Londra Konferansında hukukumuzun muhafaza edilmekte olduğunu görmekle memnun olan efkâr-ı umumiye -i islamiyeyi (İslam kamu oyunu) , Makarr-ı Hilâfet-i uzmaya (ulu Hilâfet merkezine) filolar göndermek suretiyle tehdit ve tahvif etmek ( gözdağı vermek ve korkutmak) isteyen İngiliz hükûmatine karşı bu tehditlerin âlem-i İslamı yalnız rencide etmekten (incitmekten) başka bir mahiyeti (önemi/ özü) olamayacağını anlatmak istiyor ve İslamiyetle hoş geçinmek mukteza-yı menfaatinden (çıkarının gereğinden) olan hükûmet-i mezkûreye (adı geçen hükûmete) diyoruz ki :

Tehdit ve tahvif (gözdağı verme ve korkutma) siyasetinin İstanbul’da te’sir-i mahsusu (özel bir etkisi) olsa bile , pek büyük menaviyatın musaddarı olan (inancın ortaya çıktığı) pek uzak mahallerde bilhassa Üç yüz milyon Müslüman nazarında bir kıymet ve ehemmiyeti olamaz.

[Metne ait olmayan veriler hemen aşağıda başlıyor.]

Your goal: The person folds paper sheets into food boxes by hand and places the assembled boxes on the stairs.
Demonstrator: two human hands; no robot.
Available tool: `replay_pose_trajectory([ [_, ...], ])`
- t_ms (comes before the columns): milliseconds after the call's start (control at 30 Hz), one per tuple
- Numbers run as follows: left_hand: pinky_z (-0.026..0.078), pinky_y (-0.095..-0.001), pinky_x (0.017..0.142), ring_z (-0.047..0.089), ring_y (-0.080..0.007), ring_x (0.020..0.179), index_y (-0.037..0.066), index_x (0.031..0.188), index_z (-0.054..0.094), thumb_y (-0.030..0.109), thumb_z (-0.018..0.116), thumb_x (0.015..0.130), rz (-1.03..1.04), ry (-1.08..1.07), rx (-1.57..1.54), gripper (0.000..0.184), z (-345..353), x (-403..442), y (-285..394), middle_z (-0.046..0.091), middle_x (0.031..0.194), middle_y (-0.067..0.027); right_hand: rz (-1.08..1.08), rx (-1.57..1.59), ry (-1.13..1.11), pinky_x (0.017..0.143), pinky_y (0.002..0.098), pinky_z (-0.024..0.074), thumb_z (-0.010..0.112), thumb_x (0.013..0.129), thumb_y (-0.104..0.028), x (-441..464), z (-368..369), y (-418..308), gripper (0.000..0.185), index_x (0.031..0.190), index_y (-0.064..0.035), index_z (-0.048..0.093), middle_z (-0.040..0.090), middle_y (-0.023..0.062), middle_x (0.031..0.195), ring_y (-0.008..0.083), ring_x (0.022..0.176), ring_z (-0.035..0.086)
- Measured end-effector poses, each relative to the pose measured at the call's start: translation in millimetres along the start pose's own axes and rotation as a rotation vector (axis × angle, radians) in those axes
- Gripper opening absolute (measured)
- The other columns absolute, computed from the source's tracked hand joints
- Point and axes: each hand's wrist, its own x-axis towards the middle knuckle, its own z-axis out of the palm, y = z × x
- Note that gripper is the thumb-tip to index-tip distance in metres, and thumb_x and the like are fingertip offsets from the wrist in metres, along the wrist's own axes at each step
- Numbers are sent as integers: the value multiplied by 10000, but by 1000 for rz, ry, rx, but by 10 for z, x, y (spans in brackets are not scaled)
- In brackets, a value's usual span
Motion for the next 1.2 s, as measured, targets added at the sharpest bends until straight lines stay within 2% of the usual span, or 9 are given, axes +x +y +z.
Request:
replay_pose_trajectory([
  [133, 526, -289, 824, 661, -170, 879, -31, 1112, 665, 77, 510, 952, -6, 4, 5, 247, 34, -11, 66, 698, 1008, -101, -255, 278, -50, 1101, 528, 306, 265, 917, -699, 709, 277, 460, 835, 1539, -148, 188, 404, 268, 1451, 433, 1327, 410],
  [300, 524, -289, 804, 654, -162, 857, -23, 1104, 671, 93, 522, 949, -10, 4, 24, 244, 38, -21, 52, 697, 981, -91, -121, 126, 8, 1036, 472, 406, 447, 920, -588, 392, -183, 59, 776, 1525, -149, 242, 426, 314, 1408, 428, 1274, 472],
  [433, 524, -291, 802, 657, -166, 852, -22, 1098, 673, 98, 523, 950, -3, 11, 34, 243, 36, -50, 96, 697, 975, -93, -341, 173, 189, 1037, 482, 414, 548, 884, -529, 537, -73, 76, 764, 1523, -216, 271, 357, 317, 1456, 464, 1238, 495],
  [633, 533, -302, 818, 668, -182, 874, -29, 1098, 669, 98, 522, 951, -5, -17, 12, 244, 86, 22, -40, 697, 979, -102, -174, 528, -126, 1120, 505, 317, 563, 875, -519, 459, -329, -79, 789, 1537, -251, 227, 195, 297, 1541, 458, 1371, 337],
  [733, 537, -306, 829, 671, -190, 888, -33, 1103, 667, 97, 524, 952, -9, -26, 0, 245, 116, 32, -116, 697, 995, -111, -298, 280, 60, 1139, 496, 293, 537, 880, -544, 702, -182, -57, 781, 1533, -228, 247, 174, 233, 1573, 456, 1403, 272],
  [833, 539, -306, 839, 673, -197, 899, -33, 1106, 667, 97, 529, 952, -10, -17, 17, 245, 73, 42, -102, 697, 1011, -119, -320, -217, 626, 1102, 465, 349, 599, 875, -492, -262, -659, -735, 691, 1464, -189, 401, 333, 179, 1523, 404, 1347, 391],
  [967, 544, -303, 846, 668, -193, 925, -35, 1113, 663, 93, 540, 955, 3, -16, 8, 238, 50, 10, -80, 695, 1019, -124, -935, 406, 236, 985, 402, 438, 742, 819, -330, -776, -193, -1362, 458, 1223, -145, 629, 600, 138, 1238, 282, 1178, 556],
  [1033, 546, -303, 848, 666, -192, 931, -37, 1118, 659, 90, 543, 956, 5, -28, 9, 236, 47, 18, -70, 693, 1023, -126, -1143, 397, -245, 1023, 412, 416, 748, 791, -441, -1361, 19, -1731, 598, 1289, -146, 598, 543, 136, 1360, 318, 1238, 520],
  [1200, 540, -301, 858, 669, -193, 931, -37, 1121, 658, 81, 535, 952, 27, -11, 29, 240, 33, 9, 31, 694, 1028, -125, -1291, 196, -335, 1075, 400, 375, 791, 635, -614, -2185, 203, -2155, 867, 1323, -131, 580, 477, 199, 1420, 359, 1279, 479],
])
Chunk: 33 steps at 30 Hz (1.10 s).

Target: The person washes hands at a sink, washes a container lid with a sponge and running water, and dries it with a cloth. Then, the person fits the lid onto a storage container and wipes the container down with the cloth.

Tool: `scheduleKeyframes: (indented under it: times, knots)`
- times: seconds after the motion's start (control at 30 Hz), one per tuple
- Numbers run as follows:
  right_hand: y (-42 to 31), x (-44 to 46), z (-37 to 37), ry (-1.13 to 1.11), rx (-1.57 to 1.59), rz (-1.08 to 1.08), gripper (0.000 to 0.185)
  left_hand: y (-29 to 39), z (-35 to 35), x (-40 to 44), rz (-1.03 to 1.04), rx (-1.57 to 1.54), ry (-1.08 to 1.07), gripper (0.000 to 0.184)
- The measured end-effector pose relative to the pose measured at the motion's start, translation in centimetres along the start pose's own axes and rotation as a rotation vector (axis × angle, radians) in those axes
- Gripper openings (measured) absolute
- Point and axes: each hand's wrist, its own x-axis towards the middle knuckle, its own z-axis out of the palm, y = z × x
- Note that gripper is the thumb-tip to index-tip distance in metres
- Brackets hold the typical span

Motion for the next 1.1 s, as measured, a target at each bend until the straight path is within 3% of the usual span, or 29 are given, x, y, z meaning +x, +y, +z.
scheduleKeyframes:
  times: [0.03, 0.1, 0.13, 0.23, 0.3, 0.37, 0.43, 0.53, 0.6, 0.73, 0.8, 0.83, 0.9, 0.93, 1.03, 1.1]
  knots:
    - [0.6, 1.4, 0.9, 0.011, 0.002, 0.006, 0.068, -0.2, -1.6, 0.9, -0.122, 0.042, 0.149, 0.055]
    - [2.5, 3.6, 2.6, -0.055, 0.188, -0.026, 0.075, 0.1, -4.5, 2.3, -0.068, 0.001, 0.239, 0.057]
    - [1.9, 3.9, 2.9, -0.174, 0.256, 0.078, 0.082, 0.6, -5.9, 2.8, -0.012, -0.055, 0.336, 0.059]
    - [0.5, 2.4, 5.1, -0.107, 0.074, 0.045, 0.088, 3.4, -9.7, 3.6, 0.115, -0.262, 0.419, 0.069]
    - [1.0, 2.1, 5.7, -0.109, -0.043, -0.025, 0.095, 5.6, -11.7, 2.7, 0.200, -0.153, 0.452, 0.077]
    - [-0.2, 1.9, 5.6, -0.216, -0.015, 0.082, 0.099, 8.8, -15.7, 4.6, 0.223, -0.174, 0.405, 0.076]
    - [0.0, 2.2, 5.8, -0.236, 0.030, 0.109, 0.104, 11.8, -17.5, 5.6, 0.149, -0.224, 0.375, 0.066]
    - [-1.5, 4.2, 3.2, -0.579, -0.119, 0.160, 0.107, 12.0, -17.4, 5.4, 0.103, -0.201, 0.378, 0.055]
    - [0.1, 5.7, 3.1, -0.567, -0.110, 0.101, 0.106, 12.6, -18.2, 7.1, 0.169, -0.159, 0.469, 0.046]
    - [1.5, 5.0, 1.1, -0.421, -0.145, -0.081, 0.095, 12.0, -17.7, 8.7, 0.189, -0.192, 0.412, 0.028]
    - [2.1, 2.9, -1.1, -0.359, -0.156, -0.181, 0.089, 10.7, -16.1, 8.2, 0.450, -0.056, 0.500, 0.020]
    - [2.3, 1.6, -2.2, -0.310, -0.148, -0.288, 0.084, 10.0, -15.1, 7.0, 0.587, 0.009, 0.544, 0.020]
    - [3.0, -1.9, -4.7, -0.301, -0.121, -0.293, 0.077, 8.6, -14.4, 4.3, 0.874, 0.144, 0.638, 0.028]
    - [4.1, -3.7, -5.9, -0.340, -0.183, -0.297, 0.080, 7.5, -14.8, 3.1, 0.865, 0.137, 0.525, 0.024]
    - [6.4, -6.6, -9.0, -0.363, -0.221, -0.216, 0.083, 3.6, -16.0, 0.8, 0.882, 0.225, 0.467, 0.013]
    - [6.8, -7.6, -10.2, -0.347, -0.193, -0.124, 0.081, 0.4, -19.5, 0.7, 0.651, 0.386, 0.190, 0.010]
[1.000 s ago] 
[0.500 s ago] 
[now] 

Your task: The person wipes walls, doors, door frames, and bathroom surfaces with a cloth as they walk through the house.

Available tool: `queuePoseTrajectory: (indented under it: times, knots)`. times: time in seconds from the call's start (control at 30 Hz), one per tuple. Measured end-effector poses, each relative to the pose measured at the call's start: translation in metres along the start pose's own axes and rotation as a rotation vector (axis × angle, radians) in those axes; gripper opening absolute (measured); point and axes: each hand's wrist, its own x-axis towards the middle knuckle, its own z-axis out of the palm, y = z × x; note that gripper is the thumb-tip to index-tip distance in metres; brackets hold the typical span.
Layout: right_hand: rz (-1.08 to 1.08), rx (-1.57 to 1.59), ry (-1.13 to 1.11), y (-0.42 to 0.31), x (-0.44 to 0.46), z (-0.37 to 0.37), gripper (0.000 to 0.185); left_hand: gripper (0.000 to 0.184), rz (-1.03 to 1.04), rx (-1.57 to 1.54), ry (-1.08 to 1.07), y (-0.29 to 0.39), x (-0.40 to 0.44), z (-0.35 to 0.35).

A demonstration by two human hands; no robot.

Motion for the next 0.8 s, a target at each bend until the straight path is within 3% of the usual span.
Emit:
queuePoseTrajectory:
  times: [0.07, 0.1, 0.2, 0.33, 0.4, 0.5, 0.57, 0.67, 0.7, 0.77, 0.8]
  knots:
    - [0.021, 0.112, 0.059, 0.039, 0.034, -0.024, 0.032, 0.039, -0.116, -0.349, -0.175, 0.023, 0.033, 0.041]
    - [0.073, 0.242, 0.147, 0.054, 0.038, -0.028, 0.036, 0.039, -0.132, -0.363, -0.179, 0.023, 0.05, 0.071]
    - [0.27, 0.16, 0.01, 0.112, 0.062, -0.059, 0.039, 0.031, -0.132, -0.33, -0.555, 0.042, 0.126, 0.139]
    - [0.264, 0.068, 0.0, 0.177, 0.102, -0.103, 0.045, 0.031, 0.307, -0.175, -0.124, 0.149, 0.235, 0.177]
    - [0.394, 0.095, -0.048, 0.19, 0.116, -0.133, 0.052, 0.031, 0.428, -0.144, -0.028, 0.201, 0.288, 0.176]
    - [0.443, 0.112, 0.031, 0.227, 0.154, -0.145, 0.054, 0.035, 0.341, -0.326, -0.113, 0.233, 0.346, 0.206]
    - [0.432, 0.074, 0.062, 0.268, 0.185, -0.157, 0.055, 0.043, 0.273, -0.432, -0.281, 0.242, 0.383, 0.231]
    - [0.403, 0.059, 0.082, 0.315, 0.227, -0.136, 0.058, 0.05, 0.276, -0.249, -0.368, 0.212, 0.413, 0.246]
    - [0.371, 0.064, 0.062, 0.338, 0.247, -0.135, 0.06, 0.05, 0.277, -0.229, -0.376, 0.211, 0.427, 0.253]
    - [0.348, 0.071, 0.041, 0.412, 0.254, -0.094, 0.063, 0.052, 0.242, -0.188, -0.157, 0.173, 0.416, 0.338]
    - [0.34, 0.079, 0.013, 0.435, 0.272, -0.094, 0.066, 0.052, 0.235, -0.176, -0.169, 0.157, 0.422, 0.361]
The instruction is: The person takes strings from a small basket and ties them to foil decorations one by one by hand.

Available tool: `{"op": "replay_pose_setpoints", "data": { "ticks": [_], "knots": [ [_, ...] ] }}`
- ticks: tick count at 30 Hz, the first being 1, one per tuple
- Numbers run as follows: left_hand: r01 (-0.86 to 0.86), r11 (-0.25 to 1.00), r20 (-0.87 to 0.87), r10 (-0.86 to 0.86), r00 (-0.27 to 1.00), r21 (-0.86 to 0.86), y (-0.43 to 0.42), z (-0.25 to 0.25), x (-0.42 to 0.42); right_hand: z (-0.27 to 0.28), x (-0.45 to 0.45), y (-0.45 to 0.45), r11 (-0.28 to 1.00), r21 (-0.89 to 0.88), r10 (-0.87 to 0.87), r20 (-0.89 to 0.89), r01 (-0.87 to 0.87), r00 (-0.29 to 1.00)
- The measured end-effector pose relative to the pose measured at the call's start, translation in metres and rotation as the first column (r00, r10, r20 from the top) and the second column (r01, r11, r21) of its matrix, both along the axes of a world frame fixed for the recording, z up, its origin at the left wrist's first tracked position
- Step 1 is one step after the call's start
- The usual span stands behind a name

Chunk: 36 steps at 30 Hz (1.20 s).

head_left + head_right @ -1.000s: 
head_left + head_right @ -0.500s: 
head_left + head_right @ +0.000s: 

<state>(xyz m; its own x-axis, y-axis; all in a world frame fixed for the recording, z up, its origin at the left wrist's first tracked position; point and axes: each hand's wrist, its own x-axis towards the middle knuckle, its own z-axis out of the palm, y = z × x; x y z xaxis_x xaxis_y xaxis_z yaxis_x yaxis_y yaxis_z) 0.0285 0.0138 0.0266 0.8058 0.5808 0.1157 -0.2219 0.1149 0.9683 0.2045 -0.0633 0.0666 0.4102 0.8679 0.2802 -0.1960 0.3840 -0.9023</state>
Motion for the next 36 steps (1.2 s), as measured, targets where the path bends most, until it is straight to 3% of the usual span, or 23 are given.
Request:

Binaenaleh (buna göre) : Müslümanları kazanmak arzu ederseniz bu yolu değiştirmek ve bilhassa düşmanlarımızı memleketlerimizden ve payitahtımızdan (başkentimizden) çıkarmak çaresine tevessül edersiniz ( baş vurursunuz / girişirsiniz). O zaman biz Müslümanlar da İngiliz dostluğunun uzak bir tebessümünü görmüş ve ona bel bağlamış oluruz.

K...L...

 

 

 

 

 

 

(*) Mondros mütarekesi

(**)Averof. Yunanlı bir iş adamının adını taşıyan Yunan gemisi, Osmanlı para ve sermayesiyle tedarik olunduğunu ihtar etmek (hatırlatmak) isteriz.(İrade-i Milliye)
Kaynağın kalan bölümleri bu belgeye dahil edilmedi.